Déjà la cérémonie d’ouverture touchait au théologique. Osera-t-on dire qu’on a été plus amusé par les débats qu’elle a suscités que par la cérémonie elle-même, intrigué par cette revendication à casser des codes que l’on semblait ne pas connaître. « Le génie est dans la coupe ! », prévenait Jacques Offenbach, le musicien de la vie parisienne. Visionnée dans un montage de vingt minutes : une personne qui n’y aurait pas assisté ne pouvait qu’être persuadée d’avoir manqué quelque chose. Vécue dans son intégralité : gagnait l’impression d’un jour de pluie sans fin. S’il est difficile de dire si la cérémonie d’ouverture a bien représenté la France, on n’en doutera pas des postures dans les commentaires qu’elle a suscitées à défaut de les avoir mises en scène, Cène ou Seine ; la tradition du théâtre de boulevard parisien pour les jeux de mots éculés ayant été à l’occasion plus qu’honorée.
Que les gnangnans et les peine-à-jouir se remettent toutefois de ne pas avoir été touchés par la grâce de l’ambiance extraordinaire qui porta les sportifs français au sommet. Elle ne fut pas si miraculeuse que cela et pourrait donc être reproduite. Les secrets des dieux n’étant plus aussi bien gardés qu’avant, on apprit les recettes de sa fabrication. La formation d’ambianceurs par les différentes fédérations sportives. Prions pour que ces ambiances ne finissent pas par produire les mêmes effets que les rires préenregistrés dont furent affublées les séries comiques de la TV.

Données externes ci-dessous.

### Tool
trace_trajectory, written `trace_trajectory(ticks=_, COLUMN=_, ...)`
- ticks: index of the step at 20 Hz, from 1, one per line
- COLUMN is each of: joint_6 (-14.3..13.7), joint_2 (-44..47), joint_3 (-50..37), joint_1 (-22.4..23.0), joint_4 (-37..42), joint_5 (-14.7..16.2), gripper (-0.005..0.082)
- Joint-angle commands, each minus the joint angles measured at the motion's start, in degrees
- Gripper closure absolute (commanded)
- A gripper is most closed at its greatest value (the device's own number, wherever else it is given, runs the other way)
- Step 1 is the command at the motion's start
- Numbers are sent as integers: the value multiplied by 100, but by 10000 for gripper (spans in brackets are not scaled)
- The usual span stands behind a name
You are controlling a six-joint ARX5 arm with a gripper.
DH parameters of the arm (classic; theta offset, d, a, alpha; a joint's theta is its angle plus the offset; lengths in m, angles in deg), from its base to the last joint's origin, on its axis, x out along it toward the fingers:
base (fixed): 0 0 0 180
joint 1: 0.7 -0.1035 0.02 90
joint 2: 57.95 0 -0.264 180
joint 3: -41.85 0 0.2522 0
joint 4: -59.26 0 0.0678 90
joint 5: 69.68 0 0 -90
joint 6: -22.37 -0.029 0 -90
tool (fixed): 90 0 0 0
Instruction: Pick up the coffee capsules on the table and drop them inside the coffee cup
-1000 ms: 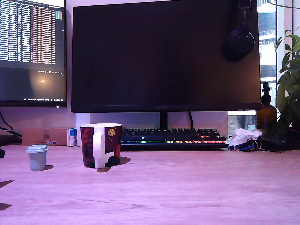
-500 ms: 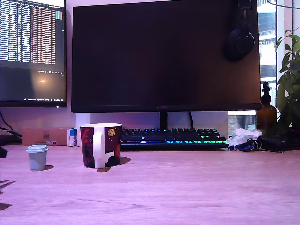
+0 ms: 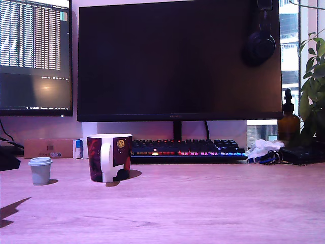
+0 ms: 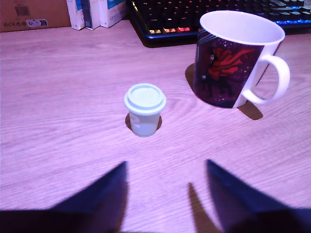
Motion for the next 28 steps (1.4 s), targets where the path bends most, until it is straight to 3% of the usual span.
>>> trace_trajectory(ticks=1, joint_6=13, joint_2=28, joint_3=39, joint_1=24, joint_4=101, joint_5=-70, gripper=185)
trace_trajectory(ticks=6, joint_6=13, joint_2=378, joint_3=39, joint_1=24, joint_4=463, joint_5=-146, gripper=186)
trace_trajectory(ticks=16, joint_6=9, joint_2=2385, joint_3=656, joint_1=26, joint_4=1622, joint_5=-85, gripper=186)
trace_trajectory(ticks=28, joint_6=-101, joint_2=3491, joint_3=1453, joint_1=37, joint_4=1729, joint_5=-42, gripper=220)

Tel serait devenu le sens de la fête officielle. Celle-ci autorisait autrefois l’expression d’émotions que dans un cadre civilisé il valait mieux contrôler pour ne pas se trahir et préserver sa réputation « d’homme comme il faut[4] ». Elle demande aujourd’hui de surjouer ses émotions comme il faut.
Une fois n’est pas coutume, c’est Jupiter qui sembla le plus triste d’avoir à déclarer que la fête était finie. Peut-être plus conscient que les autres de l’avertissement du croupier : « Les jeux sont faits, rien ne va plus. »
[1] | Sud Ouest dimanche, 11 août 2024.
[2] | Ibid.
[3] | A. Ehrenberg, « Des stades sans dieux »,
Le Débat, n° 40, mai 1986, p. 47-61.
[4] | Cf. le dossier « La ville est une fête », CaMBo #24, décembre 2023.